Oct. 15 (Bloomberg) -- South Korea will ask companies to cut greenhouse gas emissions by a combined 17.2 million metric tons next year, equivalent to a 3 percent reduction and twice as much as this year’s target.
The guidelines assume that the 377 companies subject to quotas would emit 570.6 million tons of carbon dioxide next year if there is no program to curb emissions, the Ministry of Knowledge Economy said in an e-mailed statement today. The government has asked companies to reduce emissions by 8 million tons this year.
Posco, Asia’s third-biggest steelmaker by output, was given the largest reduction target at 2.48 million tons, followed by Hyundai Steel Co. with 487,000 tons and Ssangyong Cement Industrial Co. with 443,000 tons, according to the statement. The government plans to impose fines from 2014 on companies that fail to meet their quotas.

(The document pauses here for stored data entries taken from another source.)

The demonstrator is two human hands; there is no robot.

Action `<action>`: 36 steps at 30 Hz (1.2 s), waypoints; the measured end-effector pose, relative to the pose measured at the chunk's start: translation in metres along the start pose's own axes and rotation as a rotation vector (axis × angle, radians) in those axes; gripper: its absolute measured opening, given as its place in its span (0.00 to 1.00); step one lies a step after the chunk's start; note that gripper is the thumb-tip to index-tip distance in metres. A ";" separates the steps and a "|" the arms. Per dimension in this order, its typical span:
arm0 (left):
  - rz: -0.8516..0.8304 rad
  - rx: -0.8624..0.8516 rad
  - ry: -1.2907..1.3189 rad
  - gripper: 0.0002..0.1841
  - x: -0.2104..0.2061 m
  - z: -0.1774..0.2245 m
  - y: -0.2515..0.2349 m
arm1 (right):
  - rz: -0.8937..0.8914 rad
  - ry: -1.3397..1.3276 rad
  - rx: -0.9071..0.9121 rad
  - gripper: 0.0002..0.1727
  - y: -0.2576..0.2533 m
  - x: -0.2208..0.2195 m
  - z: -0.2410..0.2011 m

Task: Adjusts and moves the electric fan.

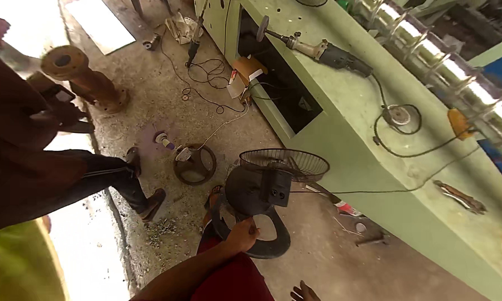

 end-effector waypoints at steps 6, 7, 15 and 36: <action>0.034 0.065 -0.173 0.22 0.045 -0.047 -0.021 | -0.025 0.087 -0.068 0.32 0.008 -0.040 0.006; 0.033 0.071 -0.209 0.22 0.054 -0.054 -0.024 | -0.027 0.099 -0.082 0.32 0.010 -0.048 0.007; -0.158 0.123 -0.354 0.24 0.068 -0.111 -0.051 | -0.031 0.097 -0.107 0.29 0.023 -0.102 -0.015; -0.078 0.129 -0.202 0.22 0.078 -0.117 -0.065 | -0.024 0.081 -0.007 0.17 0.033 -0.117 -0.065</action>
Point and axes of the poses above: each hand's wrist, its own y-axis away from the middle knuckle, its own x-axis out of the back of the hand, z = x × y, the point moved 9 cm from there along -y, towards the middle knuckle, and after that the axes turned 10 degrees about z, right-handed, at the moved point
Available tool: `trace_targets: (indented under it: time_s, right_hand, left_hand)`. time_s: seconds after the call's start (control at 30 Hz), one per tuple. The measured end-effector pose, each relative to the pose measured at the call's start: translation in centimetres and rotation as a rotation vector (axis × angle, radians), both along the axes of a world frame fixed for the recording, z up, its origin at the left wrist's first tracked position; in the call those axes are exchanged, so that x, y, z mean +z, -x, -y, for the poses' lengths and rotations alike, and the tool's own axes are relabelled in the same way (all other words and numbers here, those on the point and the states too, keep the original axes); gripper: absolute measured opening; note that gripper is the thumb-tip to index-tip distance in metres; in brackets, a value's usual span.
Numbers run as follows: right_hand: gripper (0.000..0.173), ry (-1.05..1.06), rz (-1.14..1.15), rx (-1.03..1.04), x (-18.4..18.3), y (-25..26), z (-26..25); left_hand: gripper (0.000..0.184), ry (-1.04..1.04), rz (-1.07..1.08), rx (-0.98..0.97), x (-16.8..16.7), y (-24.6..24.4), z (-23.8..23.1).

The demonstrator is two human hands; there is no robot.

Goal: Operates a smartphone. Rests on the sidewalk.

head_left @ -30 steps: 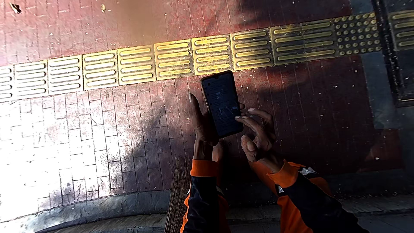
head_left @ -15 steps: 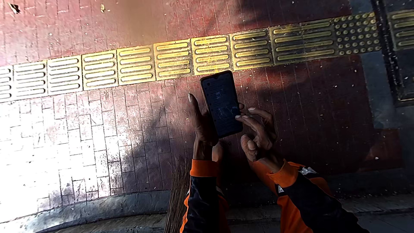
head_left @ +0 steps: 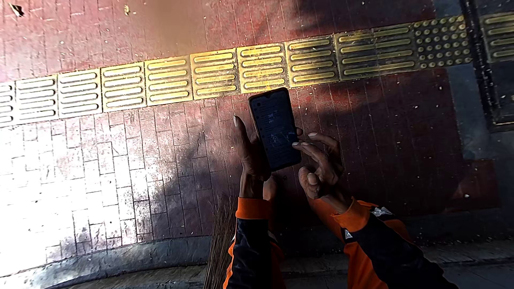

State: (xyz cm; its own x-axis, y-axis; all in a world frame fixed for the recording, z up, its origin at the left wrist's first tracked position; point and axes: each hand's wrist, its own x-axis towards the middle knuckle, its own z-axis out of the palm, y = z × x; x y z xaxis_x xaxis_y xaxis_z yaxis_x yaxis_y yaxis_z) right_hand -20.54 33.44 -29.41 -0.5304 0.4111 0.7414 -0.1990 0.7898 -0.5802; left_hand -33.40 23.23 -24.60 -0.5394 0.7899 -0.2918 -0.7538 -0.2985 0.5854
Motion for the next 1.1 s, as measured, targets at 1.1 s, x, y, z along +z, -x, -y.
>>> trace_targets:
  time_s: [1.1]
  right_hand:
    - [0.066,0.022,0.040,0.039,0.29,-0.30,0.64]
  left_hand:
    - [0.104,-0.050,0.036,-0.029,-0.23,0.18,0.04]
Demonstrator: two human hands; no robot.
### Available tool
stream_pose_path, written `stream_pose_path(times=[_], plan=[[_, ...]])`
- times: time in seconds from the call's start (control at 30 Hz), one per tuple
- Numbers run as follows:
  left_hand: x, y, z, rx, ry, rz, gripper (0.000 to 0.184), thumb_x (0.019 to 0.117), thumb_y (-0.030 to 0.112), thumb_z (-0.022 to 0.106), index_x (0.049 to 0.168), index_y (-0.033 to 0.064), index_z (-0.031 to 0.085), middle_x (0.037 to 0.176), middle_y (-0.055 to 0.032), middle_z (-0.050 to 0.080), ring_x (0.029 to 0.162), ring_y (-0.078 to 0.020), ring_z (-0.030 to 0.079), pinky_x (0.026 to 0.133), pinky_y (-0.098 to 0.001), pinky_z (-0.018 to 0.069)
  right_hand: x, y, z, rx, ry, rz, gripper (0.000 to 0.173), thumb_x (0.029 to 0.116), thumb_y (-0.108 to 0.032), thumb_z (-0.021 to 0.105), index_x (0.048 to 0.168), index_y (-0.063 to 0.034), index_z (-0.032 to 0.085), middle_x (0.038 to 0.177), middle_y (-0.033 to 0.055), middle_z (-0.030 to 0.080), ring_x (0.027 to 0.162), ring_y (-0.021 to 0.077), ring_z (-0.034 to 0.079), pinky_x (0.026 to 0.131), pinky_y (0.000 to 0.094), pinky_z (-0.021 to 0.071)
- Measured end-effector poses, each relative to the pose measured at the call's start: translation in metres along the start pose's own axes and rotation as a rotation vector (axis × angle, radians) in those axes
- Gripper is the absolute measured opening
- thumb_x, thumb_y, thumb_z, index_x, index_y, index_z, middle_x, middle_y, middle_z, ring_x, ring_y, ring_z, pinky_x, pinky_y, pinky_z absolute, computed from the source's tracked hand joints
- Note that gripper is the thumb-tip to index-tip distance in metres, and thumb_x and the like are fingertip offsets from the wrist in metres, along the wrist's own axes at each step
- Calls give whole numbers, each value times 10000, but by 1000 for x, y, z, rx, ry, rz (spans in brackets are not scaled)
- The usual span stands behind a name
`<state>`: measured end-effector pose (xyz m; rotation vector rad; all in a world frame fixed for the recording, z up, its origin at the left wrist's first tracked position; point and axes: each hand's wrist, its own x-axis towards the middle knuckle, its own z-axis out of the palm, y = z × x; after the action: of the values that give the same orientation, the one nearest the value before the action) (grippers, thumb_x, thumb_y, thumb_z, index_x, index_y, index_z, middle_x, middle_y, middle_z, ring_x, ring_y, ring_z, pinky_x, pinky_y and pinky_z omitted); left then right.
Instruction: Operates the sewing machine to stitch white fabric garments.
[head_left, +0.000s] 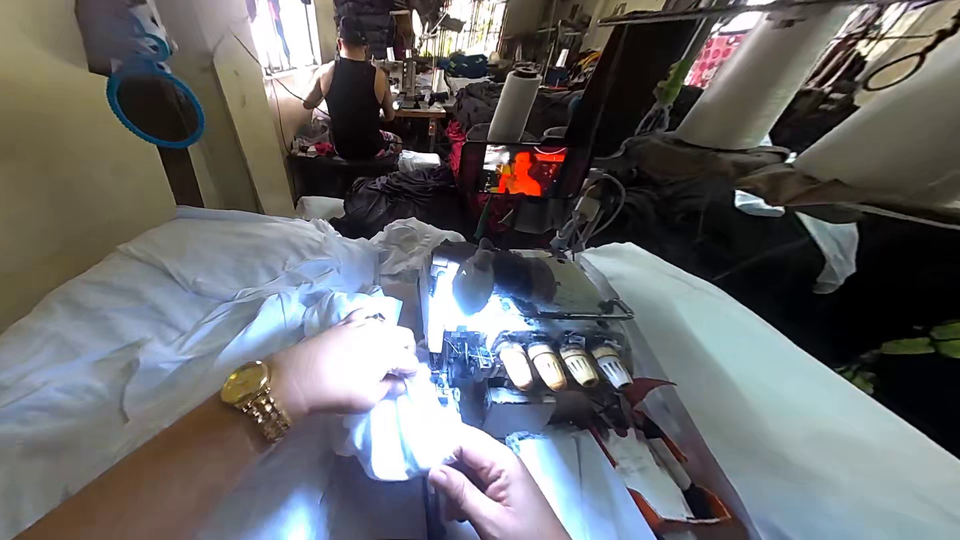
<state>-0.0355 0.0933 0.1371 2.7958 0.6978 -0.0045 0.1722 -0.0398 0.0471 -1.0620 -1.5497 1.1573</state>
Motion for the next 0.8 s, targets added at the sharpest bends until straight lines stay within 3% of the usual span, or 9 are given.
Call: stream_pose_path(times=[0.17, 0.23, 0.37, 0.47, 0.53, 0.63, 0.7, 0.73, 0.8], plan=[[-7, 43, 4, 14, 47, 186, 220, 1025, 232, 564, 939, 80, 698, 818, -94, 655, 771, -270, 672, 653, -470, 527, 1, -1, -3, 1, -33, -28, 110, 968, -61, 639, 946, 28, 699, 934, 76, 657, 739, 55, 640, 668, 232, 575], [-5, 45, 13, 23, 59, 188, 210, 1010, 240, 581, 935, 75, 688, 872, -96, 643, 810, -267, 652, 684, -451, 503, 1, -1, -4, -26, -44, -31, 117, 972, -69, 641, 944, 28, 701, 944, 87, 651, 755, 68, 639, 675, 239, 574], [-3, 33, 12, 30, 12, 111, 227, 987, 253, 609, 1013, 47, 700, 1113, -152, 689, 1045, -341, 660, 898, -557, 483, 2, -3, -5, -102, -27, -33, 145, 979, -84, 642, 948, 45, 703, 1006, 123, 656, 791, 81, 643, 697, 235, 569], [-4, 35, 9, 10, 20, 86, 268, 1017, 304, 559, 977, 70, 683, 929, -130, 671, 924, -315, 665, 836, -532, 489, 6, -2, -8, -142, -24, -80, 132, 977, -61, 627, 961, 43, 706, 1017, 135, 663, 810, 98, 648, 717, 248, 567], [-3, 32, 6, 67, 15, 7, 313, 1030, 312, 495, 1013, 65, 687, 1011, -142, 659, 1010, -332, 641, 898, -542, 464, 9, -1, -9, -158, -1, -71, 120, 972, -61, 631, 962, 23, 718, 1011, 116, 668, 777, 87, 652, 689, 244, 577], [-6, 31, 0, 38, 31, -54, 261, 992, 245, 525, 1052, 74, 711, 1156, -128, 653, 1136, -326, 611, 1008, -569, 431, 9, -3, -9, -191, 25, -94, 144, 977, -76, 642, 1043, 24, 721, 1057, 117, 693, 790, 85, 671, 699, 241, 588], [-9, 42, 6, -64, 156, 125, 207, 958, 217, 577, 928, 65, 714, 1066, -128, 685, 1026, -319, 653, 847, -534, 515, 4, -6, -5, -218, 78, -192, 193, 965, -71, 670, 1104, 60, 706, 1033, 160, 705, 755, 97, 674, 692, 247, 590], [-9, 48, 12, -76, 202, 207, 204, 967, 229, 580, 893, 82, 702, 977, -108, 679, 927, -291, 660, 756, -491, 515, 1, -5, -2, -251, 109, -259, 171, 954, -55, 674, 1063, 71, 714, 985, 171, 695, 763, 110, 666, 705, 244, 583], [-8, 54, 21, -105, 172, 224, 251, 1001, 288, 567, 906, 84, 678, 851, -93, 642, 827, -272, 641, 728, -482, 468, -6, 1, -2, -315, 144, -333, 125, 939, -41, 680, 983, 57, 743, 961, 173, 686, 862, 137, 668, 788, 235, 569]])
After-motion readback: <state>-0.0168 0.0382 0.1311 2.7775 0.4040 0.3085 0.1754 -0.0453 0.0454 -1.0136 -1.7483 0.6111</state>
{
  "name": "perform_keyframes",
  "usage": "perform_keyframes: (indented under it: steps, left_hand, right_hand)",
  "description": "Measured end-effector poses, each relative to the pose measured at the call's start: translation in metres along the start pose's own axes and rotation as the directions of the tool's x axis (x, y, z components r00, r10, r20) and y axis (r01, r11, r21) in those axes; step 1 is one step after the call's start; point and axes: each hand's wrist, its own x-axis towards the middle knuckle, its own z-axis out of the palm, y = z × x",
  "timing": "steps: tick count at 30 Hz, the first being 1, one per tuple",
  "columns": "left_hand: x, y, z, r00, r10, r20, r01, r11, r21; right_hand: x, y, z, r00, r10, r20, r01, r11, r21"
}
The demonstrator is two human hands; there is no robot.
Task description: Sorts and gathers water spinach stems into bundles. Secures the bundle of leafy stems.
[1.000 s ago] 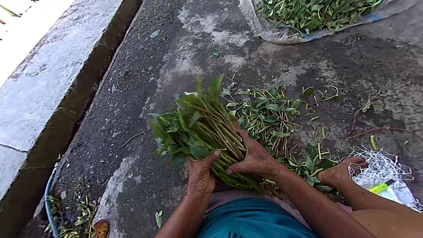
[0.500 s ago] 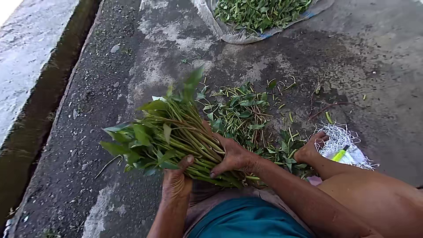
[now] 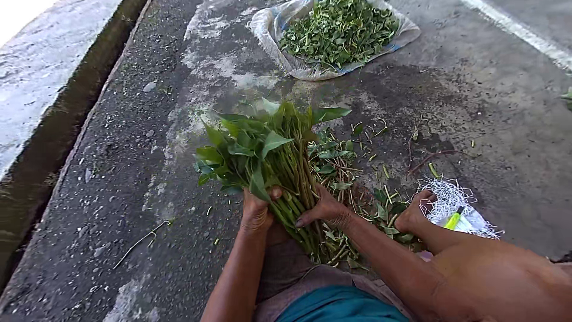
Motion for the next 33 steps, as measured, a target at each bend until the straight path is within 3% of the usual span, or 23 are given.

South Korea, the world’s eighth-largest greenhouse gas emitter, is mapping out regulations to boost participation by companies in curtailment efforts. The government pledged in 2009 to limit the country’s total emissions by 2020 to 30 percent below the estimated level it would have reached with no reduction plan.
The government also passed a bill in May to establish a cap-and-trade program in 2015, a market-based system that requires companies exceeding their emission quotas to buy permits from those that discharge less.